§ **WHAT IS BEING ASKED**
Beginning with the line where "Ground person's right" appears, retype every remaining line of the data below, both the first and last included.

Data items
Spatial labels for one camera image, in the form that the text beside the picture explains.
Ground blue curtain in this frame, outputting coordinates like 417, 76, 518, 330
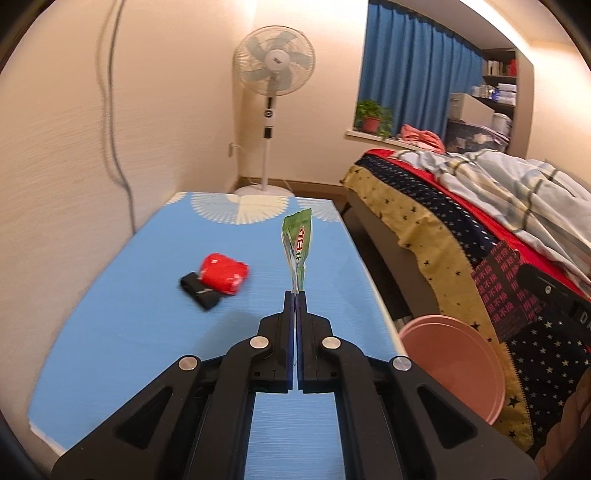
358, 1, 484, 137

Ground pink folded clothes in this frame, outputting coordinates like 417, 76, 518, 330
399, 124, 446, 153

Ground small black wrapper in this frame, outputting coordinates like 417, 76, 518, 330
179, 272, 221, 311

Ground white standing fan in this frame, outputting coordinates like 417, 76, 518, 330
233, 25, 315, 197

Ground blue patterned table cloth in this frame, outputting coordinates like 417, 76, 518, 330
28, 193, 403, 454

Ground navy star bed sheet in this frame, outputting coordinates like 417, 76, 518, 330
342, 181, 590, 456

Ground white plastic jar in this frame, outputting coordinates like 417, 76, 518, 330
491, 112, 512, 137

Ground person's right hand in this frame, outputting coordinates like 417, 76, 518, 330
535, 370, 590, 479

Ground pink plastic trash basin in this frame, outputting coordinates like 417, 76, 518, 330
400, 315, 506, 425

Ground cardboard box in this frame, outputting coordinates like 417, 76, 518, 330
448, 93, 495, 127

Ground potted green plant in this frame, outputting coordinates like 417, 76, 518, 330
353, 99, 393, 139

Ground small red plastic bag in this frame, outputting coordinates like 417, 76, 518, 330
198, 253, 249, 295

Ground grey wall cable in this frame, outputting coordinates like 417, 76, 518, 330
96, 0, 137, 235

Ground wooden bookshelf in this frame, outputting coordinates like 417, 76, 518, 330
476, 47, 534, 158

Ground dark pink-lettered wrapper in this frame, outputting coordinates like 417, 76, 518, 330
471, 241, 543, 343

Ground green snack wrapper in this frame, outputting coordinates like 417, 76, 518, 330
280, 208, 312, 293

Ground plaid light blue quilt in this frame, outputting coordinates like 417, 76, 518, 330
392, 149, 590, 296

§ **OUTPUT BELOW**
Ground person's right hand in this frame, outputting coordinates like 417, 76, 518, 330
535, 370, 590, 479

Ground pink plastic trash basin in this frame, outputting coordinates like 417, 76, 518, 330
400, 315, 506, 425

Ground cardboard box in this frame, outputting coordinates like 417, 76, 518, 330
448, 93, 495, 127

Ground potted green plant in this frame, outputting coordinates like 417, 76, 518, 330
353, 99, 393, 139

Ground small red plastic bag in this frame, outputting coordinates like 417, 76, 518, 330
198, 253, 249, 295

Ground grey wall cable in this frame, outputting coordinates like 417, 76, 518, 330
96, 0, 137, 235

Ground wooden bookshelf in this frame, outputting coordinates like 417, 76, 518, 330
476, 47, 534, 158

Ground dark pink-lettered wrapper in this frame, outputting coordinates like 417, 76, 518, 330
471, 241, 543, 343

Ground green snack wrapper in this frame, outputting coordinates like 417, 76, 518, 330
280, 208, 312, 293

Ground plaid light blue quilt in this frame, outputting coordinates like 417, 76, 518, 330
392, 149, 590, 296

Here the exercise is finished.